What to produce: Sift the material for lines containing "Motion", and return them.

The data:
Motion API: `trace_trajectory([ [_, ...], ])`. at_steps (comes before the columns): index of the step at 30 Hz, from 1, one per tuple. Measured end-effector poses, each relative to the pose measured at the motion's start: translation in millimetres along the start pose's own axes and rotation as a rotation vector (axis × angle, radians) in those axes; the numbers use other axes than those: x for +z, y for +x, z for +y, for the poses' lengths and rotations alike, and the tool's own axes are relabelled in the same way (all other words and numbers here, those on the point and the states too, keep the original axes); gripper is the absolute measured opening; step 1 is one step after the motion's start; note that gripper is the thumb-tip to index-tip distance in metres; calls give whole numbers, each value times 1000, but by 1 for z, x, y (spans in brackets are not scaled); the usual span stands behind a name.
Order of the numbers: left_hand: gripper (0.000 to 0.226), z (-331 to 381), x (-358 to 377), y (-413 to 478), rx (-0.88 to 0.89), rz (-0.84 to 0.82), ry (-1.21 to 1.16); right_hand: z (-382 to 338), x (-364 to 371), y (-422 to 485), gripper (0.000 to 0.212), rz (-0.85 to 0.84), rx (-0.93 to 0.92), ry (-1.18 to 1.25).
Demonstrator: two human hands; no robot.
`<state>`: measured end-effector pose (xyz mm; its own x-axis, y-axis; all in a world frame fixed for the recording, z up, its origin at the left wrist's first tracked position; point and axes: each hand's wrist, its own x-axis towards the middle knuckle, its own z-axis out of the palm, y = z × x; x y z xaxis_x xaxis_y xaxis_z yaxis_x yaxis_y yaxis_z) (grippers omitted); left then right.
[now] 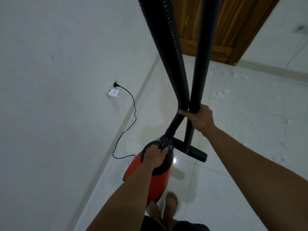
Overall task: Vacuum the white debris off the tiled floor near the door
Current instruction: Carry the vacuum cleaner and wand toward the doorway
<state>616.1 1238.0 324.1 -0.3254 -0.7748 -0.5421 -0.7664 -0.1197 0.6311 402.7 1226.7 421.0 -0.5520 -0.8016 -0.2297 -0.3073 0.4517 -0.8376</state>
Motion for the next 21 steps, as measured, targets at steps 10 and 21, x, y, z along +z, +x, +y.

Written solution:
Motion API: `trace_trajectory([ [_, ...], ])`. at_steps (comes before the columns): index of the step at 30 Hz, from 1, one per tuple. Measured end-effector poses, each relative to the pose measured at the motion's start: translation in millimetres along the start pose's own axes and rotation as a rotation vector (axis × angle, radians) in those axes; the numbers use other axes than those: x for +z, y for +x, z for +y, for the poses' lengths and rotations alike, and the tool's own axes are relabelled in the same way (all other words and numbers here, those on the point and the states too, keep the original axes); gripper is the absolute measured opening; step 1 is one step after the motion's start; note that gripper is the thumb-tip to index-tip distance in metres; calls give whole numbers, each value times 1000, but by 1 for z, x, y (spans in brackets are not scaled); the usual span stands behind a name.
Motion for the next 21 steps, as measured, targets at steps 10 and 21, x, y, z along +z, +x, +y.

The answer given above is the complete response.